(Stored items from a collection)
____
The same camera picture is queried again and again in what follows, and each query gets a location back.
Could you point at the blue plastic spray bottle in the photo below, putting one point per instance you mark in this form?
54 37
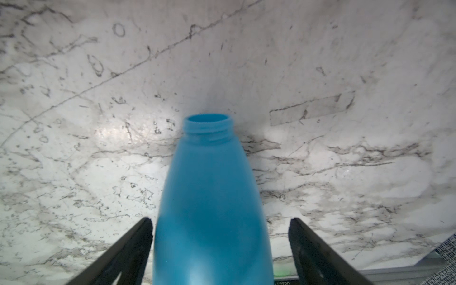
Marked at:
211 229

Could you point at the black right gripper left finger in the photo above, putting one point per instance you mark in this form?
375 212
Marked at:
125 261

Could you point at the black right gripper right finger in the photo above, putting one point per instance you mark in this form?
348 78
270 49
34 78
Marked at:
316 262

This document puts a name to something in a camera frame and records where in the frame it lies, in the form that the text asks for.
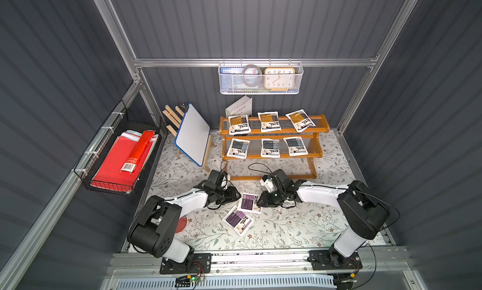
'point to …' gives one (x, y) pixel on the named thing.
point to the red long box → (138, 151)
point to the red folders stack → (108, 175)
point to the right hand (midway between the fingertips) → (259, 206)
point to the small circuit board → (184, 281)
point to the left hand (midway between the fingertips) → (239, 198)
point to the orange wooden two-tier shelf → (255, 167)
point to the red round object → (181, 224)
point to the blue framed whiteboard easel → (193, 137)
____
Problem to solve: What is needed is an exact copy of all the records, minus any pictures.

Written answer:
The same camera picture is queried again and again in what follows, and each query gets a location back.
Could you point at the blue plastic spray bottle in the photo below, putting one point per instance you mark in this form?
54 37
Marked at:
211 229

Could you point at the black right gripper left finger in the photo above, putting one point per instance you mark in this form?
375 212
Marked at:
125 261

Could you point at the black right gripper right finger in the photo above, putting one point per instance you mark in this form?
348 78
270 49
34 78
Marked at:
316 262

This document puts a name to something in a camera frame and records where in the frame it lies, in the form that the text asks for.
'point to …' gives one (x, y) pixel on the named thing.
point to the red long box → (138, 151)
point to the red folders stack → (108, 175)
point to the right hand (midway between the fingertips) → (259, 206)
point to the small circuit board → (184, 281)
point to the left hand (midway between the fingertips) → (239, 198)
point to the orange wooden two-tier shelf → (255, 167)
point to the red round object → (181, 224)
point to the blue framed whiteboard easel → (193, 137)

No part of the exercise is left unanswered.